Sunday, September 19, 2010

This Ain't No Tea Party, Princess

Dear Tarani,

Where are you? Life is a waiting room without you.

I have to give up things. I'm afraid that there will be nothing to fill the space once I do this. I just ate a candy that I found in my pocket. It was a fortuitous find.

I am angular, jagged. The artist is only learning. I am his first project. He has no vision, only brute strength. Detritus gathers beneath me. I cannot stoop to gather the pieces. I end up misshapen, yet I am placed on a pedestal. I cannot remove myself.

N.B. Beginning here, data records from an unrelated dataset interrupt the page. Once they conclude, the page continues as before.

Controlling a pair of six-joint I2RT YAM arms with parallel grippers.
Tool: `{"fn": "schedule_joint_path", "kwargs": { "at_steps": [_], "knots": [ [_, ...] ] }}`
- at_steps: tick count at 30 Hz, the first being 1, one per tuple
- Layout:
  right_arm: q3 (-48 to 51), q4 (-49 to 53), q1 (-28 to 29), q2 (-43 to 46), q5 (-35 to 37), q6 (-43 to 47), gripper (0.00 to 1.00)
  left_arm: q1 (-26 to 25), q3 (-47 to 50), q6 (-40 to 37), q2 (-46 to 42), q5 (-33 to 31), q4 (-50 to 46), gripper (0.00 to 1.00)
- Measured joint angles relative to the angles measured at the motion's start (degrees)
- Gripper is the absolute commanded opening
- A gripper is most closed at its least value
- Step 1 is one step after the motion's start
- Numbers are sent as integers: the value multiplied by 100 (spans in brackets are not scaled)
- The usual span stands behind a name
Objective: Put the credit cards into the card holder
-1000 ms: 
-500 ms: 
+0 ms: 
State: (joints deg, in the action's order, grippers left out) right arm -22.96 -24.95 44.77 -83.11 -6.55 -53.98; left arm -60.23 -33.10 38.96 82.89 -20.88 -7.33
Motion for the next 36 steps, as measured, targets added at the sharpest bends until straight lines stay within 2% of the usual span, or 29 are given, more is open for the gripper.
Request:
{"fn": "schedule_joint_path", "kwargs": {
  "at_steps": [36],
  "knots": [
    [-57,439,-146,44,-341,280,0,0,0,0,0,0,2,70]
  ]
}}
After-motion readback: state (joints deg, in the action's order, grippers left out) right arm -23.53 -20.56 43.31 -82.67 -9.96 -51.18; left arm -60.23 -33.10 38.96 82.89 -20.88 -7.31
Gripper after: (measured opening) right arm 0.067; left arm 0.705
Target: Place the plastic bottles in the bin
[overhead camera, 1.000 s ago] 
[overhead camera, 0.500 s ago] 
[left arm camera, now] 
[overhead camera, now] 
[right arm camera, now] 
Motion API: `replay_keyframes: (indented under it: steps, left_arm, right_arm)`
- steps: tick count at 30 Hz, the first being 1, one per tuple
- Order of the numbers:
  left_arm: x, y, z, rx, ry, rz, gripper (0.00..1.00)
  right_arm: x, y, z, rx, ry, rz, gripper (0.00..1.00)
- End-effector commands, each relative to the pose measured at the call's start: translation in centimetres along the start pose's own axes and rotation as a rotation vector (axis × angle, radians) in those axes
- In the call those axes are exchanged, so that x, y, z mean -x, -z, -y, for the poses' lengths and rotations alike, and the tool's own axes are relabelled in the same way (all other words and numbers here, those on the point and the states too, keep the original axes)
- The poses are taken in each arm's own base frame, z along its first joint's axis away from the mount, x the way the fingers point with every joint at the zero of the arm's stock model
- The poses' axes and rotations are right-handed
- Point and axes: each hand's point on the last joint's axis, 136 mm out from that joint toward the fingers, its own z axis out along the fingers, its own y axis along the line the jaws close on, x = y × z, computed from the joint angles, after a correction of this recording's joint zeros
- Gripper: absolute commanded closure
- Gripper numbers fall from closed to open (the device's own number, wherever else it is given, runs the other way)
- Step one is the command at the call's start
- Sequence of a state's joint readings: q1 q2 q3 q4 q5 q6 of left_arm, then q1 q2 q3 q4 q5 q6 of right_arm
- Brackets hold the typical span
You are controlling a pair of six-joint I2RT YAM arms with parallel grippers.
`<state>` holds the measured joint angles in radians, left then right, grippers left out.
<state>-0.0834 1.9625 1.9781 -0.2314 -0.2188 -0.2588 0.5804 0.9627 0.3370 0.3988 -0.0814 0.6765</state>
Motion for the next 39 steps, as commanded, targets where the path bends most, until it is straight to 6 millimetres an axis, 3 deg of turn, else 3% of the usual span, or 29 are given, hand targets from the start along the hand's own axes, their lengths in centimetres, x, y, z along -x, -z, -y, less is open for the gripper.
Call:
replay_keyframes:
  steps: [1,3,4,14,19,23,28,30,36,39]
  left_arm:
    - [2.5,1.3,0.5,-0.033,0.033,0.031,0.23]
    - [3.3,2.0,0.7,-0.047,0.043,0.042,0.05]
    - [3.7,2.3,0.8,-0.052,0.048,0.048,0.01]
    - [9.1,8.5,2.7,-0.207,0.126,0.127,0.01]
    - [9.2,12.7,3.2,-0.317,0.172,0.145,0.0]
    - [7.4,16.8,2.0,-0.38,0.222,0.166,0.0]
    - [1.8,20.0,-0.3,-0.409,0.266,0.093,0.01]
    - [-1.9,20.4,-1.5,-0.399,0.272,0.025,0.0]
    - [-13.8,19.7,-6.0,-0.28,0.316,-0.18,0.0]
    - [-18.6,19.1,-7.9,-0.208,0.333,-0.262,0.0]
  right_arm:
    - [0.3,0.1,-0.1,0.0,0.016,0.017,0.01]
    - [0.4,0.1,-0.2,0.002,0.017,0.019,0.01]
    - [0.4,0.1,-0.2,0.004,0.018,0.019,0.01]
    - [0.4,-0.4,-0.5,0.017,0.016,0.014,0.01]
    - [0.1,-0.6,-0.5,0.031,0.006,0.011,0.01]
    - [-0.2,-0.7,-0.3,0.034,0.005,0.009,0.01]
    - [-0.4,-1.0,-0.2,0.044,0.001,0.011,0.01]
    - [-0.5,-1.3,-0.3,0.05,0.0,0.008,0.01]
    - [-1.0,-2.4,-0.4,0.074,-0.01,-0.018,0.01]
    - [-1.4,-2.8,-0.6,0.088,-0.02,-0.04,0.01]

Things that happen to humans are not all that interesting.

Love,
the animated experiencer, aka the aggressive player

Sunday, September 12, 2010

One Time You Died, and I Ended Up a Mexican

The weather's finally changing, and I love it. The wind, the cool air in the evening, the leaves slowly changing. This is my favorite time of the year: from now until bitter winter, I will be happily in my element. I just spent a small fortune filling my closet with great new fall clothes: an army-green & sand-striped minidress with a snuggly cowl neck, two 3/4 length-sleeved shirts that are as soft as butter, a short belted denim dress with rolled sleeves, an animal print bag with leather tassels, super-skinny jeans, a royal blue v-neck sweater, a long thin navy cardigan that drapes like silk, a camo-print miniskirt, super-soft gray (and black: couldn't get only one pair of these babies) jeans that I can actually get my butt into without the waist gapping open. And then I went to Charming Charlie's and loaded up on new baubles: necklaces, earrings, cuff bracelets, funky rings. I keep eyeing the new boots, but I have so many already; my minimalist decorating style sometimes reaches over into the closet areas of my life and chastises me for having so many shoes. Must weed footwear.

Must weed everything, actually. I have to learn how to travel lighter.